« Vous avez le droit, de ne pas trouver un cours intéressant. Mais vous devez aussi nous faire confiance. »
Vincent me regarde de son air habituel, lorsque je ne vais pas dans son sens. Surpris, contrarié et hautain. Vincent est un élève adorable, et capable du meilleur quand il est motivé par mes cours. Mais Vincent incarne aussi peut-être l’un des grands maux des enseignants contemporains : la course à l’intérêt à tout prix.
« De temps en temps, on passe par des moments plus techniques, plus abstraits, et à vous, ça vous déplaît. Mais si on passe par là, c’est parce qu’on sait que c’est important pour vous et pour la suite. »

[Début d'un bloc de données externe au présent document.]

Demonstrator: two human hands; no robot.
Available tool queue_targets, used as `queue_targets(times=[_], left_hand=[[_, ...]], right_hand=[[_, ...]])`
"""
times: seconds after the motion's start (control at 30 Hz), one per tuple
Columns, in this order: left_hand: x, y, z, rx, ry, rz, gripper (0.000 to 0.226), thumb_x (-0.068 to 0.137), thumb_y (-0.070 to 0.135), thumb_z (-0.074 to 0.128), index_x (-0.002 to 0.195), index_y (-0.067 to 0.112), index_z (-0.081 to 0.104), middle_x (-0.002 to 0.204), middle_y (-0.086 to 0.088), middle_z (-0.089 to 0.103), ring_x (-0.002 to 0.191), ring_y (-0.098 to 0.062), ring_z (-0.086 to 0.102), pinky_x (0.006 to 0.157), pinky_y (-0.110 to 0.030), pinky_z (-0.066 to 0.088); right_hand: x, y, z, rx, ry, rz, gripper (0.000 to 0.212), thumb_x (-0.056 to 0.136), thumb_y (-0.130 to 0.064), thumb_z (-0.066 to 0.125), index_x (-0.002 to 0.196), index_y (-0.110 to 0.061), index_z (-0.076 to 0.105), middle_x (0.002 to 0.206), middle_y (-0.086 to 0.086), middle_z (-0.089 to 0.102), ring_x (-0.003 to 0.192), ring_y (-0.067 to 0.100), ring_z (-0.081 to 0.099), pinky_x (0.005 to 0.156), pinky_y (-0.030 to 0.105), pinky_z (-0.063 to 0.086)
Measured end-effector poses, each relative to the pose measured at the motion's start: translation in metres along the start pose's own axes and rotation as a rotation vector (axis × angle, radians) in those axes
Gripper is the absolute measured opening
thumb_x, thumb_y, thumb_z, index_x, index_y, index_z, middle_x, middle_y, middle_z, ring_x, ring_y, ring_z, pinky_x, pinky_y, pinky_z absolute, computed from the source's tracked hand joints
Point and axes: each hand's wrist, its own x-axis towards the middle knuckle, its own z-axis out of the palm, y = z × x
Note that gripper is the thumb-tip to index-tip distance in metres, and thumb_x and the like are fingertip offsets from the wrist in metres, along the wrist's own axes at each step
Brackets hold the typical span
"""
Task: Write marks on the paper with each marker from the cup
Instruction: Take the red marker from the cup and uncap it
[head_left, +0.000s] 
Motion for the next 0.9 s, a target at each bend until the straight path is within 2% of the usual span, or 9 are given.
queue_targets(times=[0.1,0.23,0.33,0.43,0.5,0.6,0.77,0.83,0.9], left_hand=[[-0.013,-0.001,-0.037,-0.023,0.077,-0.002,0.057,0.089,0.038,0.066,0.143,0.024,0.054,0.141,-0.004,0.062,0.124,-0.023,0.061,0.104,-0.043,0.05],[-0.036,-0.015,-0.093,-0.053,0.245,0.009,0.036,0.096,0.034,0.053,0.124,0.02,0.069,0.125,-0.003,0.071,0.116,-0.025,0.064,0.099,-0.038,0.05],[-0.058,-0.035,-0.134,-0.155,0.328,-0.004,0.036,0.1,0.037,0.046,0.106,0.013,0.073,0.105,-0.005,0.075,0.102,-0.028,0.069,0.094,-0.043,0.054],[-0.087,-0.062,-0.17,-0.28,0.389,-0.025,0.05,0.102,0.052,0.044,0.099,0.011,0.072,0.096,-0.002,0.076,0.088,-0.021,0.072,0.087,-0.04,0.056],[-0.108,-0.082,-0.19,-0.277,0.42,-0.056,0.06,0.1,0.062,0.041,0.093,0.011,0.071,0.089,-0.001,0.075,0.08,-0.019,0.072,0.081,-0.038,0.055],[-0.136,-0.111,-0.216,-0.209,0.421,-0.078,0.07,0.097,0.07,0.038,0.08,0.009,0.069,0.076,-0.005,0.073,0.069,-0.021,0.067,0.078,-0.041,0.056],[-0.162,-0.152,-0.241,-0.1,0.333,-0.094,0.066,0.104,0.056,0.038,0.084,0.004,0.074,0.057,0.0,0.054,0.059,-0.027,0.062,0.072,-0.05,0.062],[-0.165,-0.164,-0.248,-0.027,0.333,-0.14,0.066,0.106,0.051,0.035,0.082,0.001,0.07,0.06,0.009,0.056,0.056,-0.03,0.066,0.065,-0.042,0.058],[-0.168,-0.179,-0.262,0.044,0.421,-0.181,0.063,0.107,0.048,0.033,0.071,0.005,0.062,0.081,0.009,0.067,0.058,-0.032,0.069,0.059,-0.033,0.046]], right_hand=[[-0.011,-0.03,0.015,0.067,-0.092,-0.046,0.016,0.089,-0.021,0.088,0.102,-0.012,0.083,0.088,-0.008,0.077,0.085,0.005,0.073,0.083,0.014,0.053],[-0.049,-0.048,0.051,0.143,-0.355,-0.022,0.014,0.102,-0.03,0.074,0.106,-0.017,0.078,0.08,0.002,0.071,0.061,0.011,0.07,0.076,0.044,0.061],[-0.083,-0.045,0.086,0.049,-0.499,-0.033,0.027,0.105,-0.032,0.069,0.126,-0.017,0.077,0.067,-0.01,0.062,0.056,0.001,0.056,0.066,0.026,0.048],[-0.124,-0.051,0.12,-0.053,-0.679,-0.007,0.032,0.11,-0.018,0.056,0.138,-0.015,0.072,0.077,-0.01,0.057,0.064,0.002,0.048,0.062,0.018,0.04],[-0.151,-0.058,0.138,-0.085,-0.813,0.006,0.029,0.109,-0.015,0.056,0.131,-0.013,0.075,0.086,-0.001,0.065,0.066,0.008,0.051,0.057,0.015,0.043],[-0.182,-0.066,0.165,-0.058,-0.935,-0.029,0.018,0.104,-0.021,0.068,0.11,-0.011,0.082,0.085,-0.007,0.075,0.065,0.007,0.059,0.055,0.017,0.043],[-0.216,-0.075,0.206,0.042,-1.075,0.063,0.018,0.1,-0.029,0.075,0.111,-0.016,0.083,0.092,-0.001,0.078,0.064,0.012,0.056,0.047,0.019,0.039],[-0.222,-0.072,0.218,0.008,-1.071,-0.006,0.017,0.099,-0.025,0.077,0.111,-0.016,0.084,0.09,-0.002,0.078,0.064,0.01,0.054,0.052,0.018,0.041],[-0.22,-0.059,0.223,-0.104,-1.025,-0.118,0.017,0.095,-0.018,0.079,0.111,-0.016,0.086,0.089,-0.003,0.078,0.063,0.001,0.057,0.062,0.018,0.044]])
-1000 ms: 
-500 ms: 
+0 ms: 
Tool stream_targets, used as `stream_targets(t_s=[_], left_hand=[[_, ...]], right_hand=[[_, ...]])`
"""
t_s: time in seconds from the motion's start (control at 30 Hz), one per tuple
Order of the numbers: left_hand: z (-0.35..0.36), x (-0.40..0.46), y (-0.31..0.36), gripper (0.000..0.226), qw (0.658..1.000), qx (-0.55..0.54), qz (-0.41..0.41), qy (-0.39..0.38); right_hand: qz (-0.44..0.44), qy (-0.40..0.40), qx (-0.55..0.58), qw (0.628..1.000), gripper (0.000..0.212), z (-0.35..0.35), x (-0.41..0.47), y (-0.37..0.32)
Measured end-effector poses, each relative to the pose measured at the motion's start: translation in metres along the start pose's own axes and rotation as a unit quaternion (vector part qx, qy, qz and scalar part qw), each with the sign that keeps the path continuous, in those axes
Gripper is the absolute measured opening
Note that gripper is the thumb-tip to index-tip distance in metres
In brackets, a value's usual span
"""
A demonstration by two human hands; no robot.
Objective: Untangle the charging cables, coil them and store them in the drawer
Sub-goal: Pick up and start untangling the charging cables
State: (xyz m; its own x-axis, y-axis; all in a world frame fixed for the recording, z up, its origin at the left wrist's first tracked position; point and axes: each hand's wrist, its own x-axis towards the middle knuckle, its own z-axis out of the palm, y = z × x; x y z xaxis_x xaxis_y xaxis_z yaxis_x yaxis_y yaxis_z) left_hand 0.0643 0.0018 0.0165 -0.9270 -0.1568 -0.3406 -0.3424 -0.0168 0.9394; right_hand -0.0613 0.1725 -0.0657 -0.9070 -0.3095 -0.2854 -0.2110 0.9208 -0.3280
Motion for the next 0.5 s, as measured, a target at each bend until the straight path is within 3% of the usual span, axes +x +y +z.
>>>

Je n’aime pas prendre les élèves à parti. Mais aujourd’hui, cela fait deux heures que Vincent fait la tête, et je pense qu’il doit entendre, lui et tous ses camarades, ce que je suis en train de dire. De plus en plus souvent, j’ai la sensation de devoir m’excuser quand ce que je propose est moins appétant. Moins immédiatement gratifiant. J’ai beau dire avec le cuir dur, je n’en reste pas moins sensible aux injonctions qui nous sont faites.
Ma voix ne s’est pas élevée d’un iota. Pourtant, il s’est fait dans la classe un immense silence. Quelques fois, les élèves comprennent que je parle de quelque chose qui leur tient à coeur.
« Donc oui, comprendre comment fonctionne un verbe, c’est absolument nécessaire. Et ça fait une heure que je cherche des exemples, des façons précises de tout vous expliquer. Vous me devez de me laisser une chance. »
Vincent hausse les épaules et s’excuse, du bout des lèvres. Amèrement.
Et à la fin du cours, Angelica vient m’expliquer à quel point elle a aimé fabriquer des futurs antérieurs, maintenant qu’elle comprend ce que c’est, un temps composé.